- [What the exercise asks]: Only one portion of the data is to be written out: from the line bearing "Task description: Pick" through the line bearing "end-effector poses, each". Write it exactly as it appears.

(Data extracted from a collection)
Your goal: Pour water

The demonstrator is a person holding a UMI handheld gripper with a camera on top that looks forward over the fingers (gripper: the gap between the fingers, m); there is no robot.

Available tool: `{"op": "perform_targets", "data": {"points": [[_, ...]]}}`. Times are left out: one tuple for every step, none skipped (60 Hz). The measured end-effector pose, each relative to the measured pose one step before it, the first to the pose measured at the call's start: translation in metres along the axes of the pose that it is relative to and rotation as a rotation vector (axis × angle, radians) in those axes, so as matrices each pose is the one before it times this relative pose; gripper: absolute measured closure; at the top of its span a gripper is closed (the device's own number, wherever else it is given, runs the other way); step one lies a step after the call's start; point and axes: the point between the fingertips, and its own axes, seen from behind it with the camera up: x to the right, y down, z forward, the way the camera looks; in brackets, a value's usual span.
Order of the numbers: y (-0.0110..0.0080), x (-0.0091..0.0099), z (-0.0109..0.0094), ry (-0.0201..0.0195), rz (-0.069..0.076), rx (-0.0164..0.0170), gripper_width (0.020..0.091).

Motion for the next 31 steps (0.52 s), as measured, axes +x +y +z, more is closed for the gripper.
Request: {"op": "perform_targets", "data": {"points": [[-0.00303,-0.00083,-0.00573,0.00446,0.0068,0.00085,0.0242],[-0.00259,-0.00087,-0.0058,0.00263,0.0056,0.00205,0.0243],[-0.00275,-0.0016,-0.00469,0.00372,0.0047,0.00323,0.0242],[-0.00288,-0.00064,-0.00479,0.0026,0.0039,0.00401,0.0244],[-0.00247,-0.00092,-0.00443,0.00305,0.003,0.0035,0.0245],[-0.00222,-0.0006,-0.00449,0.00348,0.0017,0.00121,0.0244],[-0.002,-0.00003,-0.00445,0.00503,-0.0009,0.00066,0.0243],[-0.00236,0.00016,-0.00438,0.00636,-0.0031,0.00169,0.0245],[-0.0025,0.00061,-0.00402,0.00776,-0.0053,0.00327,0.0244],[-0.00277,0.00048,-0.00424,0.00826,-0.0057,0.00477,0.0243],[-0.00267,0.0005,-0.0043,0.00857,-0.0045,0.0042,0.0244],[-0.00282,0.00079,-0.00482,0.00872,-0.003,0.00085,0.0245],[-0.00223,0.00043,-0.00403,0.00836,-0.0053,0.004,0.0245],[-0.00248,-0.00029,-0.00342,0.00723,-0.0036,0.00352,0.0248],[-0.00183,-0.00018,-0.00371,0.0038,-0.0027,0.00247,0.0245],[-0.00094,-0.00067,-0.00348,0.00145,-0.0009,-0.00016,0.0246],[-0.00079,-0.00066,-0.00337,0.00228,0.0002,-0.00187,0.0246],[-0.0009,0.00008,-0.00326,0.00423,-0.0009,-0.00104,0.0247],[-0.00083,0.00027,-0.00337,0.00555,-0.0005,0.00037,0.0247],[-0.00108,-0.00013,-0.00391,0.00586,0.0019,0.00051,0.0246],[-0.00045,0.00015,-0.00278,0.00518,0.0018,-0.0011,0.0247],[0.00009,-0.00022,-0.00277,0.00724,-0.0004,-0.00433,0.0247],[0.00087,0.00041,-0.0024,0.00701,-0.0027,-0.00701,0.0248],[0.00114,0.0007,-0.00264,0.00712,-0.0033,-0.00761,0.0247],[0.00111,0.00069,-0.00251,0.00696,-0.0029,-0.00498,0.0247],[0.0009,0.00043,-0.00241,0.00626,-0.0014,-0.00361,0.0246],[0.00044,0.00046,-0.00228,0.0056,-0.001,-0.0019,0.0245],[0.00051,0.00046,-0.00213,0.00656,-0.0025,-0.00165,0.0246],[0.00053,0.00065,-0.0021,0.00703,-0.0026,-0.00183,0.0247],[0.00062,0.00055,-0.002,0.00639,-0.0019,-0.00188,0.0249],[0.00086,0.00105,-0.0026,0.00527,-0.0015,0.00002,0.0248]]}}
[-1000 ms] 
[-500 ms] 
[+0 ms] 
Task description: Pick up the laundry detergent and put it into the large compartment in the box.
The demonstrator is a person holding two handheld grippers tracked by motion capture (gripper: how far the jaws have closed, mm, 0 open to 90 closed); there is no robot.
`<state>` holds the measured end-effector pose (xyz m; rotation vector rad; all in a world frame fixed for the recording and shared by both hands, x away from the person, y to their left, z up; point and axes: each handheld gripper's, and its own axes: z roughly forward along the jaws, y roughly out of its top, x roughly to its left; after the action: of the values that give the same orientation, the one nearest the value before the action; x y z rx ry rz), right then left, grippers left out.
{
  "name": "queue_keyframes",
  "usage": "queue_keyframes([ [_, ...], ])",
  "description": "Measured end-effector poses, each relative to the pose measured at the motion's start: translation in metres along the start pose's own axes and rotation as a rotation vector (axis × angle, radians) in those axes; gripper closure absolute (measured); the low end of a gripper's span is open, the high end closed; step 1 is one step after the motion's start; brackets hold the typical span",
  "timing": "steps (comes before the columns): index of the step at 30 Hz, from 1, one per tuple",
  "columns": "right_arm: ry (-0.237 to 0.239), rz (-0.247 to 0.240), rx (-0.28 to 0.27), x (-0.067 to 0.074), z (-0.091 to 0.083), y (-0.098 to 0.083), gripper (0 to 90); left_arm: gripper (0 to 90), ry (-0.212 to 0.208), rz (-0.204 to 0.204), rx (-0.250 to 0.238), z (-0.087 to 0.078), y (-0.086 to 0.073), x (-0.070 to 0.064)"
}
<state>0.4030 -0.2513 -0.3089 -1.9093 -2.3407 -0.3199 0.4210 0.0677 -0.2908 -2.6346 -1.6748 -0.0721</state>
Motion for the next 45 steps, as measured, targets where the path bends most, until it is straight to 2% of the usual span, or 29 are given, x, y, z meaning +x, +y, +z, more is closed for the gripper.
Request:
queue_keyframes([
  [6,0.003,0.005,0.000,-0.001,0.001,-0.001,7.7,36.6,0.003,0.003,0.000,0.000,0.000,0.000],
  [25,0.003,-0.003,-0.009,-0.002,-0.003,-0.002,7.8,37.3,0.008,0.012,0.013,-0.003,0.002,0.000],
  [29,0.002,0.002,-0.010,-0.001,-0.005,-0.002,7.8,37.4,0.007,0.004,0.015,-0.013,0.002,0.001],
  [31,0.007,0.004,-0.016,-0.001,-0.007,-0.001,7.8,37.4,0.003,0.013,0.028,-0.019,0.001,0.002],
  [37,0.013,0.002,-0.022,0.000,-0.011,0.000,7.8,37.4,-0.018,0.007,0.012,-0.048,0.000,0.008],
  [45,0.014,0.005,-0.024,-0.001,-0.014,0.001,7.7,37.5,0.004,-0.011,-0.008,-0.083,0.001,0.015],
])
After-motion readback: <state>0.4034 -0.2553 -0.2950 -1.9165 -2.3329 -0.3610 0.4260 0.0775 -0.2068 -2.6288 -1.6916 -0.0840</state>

- [Solution]:
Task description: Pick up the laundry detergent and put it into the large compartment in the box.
The demonstrator is a person holding two handheld grippers tracked by motion capture (gripper: how far the jaws have closed, mm, 0 open to 90 closed); there is no robot.
`<state>` holds the measured end-effector pose (xyz m; rotation vector rad; all in a world frame fixed for the recording and shared by both hands, x away from the person, y to their left, z up; point and axes: each handheld gripper's, and its own axes: z roughly forward along the jaws, y roughly out of its top, x roughly to its left; after the action: of the values that give the same orientation, the one nearest the value before the action; x y z rx ry rz), right then left, grippers left out.
{
  "name": "queue_keyframes",
  "usage": "queue_keyframes([ [_, ...], ])",
  "description": "Measured end-effector poses, each relative to the pose measured at the motion's start: translation in metres along the start pose's own axes and rotation as a rotation vector (axis × angle, radians) in those axes; gripper closure absolute (measured); the low end of a gripper's span is open, the high end closed; step 1 is one step after the motion's start; brackets hold the typical span",

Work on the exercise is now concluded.